*** Data shown Section Begins ***

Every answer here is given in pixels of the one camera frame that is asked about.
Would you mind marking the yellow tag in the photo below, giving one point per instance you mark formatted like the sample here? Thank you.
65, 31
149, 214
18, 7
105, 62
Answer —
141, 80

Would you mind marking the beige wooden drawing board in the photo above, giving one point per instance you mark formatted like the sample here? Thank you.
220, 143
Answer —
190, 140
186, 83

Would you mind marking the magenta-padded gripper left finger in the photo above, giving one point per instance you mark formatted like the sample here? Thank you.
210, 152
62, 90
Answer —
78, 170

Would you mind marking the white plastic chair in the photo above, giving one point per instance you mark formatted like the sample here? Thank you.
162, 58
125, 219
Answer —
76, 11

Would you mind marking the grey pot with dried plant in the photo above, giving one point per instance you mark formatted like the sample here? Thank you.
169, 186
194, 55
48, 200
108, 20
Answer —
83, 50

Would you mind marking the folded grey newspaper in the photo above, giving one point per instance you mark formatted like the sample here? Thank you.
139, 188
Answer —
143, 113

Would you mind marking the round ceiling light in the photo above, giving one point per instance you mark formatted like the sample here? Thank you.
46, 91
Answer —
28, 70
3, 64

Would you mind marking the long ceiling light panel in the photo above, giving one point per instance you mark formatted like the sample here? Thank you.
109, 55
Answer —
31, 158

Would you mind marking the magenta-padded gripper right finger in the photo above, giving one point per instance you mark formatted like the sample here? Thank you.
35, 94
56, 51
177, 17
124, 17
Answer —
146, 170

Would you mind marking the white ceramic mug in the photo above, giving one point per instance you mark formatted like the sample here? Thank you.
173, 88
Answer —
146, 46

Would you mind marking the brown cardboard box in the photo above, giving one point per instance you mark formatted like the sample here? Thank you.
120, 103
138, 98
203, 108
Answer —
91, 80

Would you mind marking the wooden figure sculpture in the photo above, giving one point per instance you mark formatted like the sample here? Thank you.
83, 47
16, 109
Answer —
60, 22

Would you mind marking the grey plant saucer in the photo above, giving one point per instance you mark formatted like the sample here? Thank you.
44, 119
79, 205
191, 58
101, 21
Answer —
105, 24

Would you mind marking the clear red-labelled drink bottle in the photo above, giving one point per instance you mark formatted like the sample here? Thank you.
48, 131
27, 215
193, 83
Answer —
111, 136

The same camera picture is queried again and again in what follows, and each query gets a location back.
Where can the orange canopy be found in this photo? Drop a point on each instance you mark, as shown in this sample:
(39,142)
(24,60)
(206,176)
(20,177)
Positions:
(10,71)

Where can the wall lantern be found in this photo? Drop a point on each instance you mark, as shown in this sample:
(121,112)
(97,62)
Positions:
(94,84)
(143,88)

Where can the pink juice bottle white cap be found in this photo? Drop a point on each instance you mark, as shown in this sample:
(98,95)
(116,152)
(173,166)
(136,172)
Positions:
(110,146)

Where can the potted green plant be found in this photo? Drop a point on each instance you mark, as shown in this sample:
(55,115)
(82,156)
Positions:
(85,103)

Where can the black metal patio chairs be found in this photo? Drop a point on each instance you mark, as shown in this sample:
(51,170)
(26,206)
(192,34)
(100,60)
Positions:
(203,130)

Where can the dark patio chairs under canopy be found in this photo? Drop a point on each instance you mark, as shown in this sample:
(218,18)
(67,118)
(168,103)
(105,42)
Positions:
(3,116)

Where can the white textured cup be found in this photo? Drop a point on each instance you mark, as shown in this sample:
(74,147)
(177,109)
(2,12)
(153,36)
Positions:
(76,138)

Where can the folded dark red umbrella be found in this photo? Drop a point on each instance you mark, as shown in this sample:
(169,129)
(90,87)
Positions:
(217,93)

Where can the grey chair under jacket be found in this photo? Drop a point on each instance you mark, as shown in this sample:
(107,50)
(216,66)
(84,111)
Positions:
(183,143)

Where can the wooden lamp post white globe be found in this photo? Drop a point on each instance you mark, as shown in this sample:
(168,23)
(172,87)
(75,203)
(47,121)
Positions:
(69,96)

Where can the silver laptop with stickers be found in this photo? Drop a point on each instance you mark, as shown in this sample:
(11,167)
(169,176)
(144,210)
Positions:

*** Data shown Section Ends ***
*** Data shown Section Begins ***

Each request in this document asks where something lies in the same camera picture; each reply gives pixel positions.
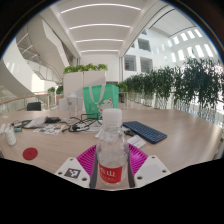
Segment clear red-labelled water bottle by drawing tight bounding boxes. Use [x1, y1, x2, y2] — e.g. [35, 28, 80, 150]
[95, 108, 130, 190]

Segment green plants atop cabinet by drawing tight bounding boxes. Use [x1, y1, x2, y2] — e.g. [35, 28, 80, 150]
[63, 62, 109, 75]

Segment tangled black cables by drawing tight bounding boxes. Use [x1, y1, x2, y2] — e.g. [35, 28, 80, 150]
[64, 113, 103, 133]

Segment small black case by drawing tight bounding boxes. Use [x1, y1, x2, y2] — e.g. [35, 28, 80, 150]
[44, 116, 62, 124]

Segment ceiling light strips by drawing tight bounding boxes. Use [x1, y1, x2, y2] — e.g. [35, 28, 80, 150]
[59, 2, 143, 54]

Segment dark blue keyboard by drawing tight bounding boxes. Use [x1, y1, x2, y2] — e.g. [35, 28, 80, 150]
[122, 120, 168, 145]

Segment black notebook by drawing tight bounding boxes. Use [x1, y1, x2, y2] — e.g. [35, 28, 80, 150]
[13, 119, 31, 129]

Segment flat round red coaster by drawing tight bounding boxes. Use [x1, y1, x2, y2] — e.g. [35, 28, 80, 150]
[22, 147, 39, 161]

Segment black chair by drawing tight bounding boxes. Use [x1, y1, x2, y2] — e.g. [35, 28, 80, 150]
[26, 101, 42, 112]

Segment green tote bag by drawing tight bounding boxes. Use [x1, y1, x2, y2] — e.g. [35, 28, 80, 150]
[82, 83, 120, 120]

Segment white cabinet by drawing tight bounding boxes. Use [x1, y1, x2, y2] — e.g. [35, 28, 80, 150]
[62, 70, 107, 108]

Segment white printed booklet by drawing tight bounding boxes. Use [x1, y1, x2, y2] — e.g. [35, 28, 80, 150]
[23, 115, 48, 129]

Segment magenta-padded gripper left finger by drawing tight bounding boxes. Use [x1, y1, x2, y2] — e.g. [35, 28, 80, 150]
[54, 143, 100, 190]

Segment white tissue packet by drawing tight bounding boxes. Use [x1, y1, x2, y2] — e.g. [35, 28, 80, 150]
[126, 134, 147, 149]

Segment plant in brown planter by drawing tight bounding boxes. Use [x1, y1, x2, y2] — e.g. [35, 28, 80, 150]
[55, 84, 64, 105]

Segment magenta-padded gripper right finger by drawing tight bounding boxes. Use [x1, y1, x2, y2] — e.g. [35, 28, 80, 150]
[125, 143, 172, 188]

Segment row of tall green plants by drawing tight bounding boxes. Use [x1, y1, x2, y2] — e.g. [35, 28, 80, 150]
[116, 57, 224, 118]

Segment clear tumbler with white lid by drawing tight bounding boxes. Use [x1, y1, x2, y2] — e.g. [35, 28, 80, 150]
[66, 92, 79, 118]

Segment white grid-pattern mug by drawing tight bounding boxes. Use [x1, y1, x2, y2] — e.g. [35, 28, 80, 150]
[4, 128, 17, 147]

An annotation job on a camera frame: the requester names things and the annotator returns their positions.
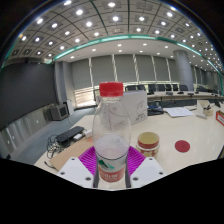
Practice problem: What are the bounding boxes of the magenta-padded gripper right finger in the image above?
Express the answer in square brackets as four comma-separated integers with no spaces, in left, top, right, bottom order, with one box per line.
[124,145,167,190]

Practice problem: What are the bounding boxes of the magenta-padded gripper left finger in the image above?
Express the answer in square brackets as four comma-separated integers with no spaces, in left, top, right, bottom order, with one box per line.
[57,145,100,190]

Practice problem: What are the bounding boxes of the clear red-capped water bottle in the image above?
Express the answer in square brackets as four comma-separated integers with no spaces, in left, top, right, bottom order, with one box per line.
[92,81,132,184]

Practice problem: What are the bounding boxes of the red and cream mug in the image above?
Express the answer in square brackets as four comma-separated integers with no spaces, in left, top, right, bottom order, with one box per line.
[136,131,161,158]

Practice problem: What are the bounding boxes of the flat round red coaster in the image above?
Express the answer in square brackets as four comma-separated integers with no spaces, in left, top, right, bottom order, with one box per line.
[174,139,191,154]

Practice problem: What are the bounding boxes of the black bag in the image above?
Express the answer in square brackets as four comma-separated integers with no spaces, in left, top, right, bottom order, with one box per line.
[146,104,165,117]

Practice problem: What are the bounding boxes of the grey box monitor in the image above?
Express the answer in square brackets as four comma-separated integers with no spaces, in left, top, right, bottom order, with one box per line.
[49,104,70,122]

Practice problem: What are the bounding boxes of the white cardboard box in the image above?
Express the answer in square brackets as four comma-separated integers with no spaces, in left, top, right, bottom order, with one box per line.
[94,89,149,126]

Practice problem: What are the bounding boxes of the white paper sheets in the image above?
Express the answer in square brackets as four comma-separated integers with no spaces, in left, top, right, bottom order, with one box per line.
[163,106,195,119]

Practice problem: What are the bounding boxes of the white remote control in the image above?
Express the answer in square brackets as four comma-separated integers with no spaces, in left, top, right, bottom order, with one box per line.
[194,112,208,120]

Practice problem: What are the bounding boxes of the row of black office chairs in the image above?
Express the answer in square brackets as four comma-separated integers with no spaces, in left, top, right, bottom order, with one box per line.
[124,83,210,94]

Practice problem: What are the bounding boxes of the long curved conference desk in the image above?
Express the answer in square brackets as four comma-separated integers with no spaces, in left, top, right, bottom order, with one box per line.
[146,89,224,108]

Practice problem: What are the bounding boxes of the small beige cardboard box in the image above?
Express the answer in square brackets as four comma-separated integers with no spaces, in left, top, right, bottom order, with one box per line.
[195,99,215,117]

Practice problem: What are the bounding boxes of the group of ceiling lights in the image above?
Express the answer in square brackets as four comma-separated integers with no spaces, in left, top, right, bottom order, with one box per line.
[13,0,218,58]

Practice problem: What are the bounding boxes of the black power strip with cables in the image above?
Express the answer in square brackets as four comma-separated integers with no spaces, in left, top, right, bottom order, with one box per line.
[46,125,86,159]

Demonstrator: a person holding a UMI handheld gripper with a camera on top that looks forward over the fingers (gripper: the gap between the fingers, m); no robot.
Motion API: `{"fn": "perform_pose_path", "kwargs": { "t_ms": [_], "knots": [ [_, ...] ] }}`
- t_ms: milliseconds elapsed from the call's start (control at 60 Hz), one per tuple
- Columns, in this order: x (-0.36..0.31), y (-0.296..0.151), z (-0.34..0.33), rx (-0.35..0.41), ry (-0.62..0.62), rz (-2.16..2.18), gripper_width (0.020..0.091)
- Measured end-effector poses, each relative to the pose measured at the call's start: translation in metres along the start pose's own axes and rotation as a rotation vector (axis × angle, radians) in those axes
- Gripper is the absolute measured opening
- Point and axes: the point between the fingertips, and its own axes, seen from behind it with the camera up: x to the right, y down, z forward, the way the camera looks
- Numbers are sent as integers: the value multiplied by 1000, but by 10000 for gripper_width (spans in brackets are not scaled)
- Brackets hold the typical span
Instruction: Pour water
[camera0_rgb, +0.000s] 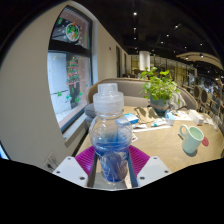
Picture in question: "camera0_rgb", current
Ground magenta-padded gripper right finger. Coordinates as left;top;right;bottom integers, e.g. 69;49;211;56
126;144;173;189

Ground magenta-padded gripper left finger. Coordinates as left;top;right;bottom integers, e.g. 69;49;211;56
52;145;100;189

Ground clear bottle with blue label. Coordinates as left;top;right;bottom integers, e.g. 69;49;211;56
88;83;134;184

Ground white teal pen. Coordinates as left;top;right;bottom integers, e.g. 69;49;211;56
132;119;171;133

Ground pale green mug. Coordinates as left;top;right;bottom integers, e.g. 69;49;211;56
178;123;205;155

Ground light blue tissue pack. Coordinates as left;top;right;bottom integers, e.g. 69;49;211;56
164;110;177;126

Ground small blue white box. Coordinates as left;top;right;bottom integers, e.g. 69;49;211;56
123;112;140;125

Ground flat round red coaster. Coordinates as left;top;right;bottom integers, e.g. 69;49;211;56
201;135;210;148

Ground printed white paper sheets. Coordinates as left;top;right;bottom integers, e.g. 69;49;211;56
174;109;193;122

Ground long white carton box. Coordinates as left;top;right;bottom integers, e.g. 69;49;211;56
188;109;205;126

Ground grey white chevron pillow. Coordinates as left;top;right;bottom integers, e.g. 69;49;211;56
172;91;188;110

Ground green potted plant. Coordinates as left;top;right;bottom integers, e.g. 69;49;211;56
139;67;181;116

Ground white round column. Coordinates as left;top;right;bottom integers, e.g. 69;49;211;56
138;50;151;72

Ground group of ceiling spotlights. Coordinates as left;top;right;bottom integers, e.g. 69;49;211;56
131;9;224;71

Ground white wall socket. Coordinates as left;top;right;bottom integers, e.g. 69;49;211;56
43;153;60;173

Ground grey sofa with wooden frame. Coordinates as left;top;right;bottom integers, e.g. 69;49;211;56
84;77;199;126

*** Data shown Section Ends ***
*** Data shown Section Begins ***

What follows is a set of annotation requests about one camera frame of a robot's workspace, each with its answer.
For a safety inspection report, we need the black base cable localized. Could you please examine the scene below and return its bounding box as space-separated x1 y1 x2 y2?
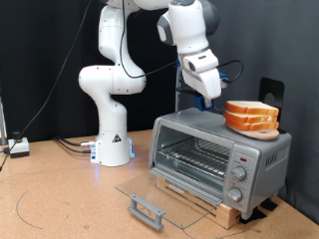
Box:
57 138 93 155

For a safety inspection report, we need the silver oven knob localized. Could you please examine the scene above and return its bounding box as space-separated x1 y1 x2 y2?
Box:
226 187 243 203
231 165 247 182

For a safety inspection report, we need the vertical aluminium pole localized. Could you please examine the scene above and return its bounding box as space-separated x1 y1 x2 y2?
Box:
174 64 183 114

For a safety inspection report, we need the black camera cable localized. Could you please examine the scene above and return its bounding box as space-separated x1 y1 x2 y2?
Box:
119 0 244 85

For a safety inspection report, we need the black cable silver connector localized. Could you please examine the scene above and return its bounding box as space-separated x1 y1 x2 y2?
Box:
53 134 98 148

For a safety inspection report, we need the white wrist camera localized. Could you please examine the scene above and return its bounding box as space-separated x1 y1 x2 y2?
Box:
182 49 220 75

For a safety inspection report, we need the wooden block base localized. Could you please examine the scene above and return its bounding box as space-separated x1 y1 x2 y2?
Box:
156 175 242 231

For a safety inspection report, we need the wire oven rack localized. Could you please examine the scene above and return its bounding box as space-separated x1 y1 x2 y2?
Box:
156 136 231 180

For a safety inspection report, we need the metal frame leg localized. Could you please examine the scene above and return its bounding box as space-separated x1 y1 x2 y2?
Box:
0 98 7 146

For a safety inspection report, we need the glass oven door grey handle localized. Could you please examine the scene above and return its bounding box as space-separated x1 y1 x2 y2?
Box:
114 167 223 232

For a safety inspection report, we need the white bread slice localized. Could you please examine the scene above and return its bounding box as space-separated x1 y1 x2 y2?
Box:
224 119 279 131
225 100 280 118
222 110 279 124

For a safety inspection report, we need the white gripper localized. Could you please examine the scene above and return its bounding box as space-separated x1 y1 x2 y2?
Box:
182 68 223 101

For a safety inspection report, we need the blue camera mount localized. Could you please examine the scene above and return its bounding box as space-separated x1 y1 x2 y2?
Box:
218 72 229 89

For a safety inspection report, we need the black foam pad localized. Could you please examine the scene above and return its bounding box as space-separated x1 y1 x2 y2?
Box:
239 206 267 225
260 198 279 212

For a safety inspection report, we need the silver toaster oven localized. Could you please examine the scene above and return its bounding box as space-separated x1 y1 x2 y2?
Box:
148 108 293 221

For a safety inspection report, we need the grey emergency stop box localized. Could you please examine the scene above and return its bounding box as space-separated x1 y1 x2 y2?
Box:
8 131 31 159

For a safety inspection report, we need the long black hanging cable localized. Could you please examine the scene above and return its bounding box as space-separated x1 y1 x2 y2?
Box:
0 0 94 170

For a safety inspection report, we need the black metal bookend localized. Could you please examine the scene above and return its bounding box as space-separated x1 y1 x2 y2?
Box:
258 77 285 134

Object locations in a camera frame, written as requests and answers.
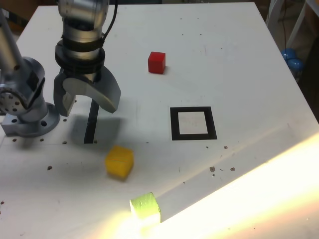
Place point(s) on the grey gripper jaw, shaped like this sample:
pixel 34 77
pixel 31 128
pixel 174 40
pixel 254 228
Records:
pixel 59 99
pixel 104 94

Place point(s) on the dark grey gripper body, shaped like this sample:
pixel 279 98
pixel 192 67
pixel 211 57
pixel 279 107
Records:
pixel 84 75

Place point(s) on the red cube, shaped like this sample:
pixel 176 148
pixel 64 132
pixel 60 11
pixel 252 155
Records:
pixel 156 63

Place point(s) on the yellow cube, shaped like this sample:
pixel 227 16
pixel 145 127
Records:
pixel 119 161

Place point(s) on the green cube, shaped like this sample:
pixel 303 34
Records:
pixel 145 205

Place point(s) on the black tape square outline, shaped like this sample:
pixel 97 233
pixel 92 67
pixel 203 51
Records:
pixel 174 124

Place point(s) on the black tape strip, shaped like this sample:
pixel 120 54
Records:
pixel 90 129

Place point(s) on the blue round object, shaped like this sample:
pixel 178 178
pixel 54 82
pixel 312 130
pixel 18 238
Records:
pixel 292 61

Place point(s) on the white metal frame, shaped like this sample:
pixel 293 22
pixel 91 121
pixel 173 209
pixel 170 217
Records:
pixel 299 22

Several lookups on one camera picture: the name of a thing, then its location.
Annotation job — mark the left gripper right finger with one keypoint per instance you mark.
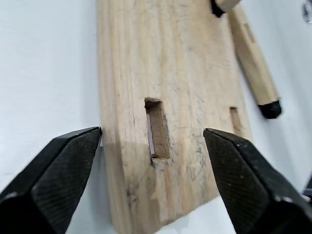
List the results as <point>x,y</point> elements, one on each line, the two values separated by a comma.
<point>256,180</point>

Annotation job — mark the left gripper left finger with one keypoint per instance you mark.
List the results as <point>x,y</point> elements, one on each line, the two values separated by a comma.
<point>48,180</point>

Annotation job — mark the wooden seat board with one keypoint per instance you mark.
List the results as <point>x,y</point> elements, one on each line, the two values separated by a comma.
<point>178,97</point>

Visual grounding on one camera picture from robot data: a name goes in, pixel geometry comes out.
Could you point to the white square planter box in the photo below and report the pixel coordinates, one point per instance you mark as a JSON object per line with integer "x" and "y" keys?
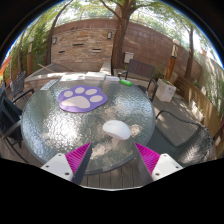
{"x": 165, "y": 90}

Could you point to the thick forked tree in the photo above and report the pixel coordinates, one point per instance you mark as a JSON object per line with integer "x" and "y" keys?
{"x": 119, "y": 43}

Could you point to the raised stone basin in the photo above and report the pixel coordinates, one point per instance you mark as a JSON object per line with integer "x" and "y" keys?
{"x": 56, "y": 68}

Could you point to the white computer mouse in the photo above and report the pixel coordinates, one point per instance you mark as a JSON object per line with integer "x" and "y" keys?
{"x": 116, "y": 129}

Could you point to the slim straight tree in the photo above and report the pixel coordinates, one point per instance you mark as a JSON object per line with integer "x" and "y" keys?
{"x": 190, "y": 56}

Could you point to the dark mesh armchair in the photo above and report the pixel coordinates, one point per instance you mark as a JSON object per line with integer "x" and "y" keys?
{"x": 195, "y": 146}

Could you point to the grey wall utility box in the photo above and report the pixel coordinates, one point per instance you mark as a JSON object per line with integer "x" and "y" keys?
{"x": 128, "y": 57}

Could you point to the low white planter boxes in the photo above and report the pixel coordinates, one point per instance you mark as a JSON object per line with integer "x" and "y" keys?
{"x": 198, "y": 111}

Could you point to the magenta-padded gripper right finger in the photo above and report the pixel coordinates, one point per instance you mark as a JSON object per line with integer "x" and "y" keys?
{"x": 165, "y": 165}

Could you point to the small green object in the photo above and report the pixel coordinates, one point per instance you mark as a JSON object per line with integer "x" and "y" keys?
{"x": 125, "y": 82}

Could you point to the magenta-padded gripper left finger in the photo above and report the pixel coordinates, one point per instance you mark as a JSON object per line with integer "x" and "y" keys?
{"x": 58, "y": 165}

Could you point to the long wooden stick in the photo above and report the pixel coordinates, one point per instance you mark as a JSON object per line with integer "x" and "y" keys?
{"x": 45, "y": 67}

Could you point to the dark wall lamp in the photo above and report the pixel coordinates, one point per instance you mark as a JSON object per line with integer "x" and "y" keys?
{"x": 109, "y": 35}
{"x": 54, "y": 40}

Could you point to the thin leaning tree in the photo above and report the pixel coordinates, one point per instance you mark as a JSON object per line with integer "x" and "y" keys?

*** Data shown Section Ends ***

What you should do
The required answer is a single number: how many lines above hold the string "forward".

Answer to this task
2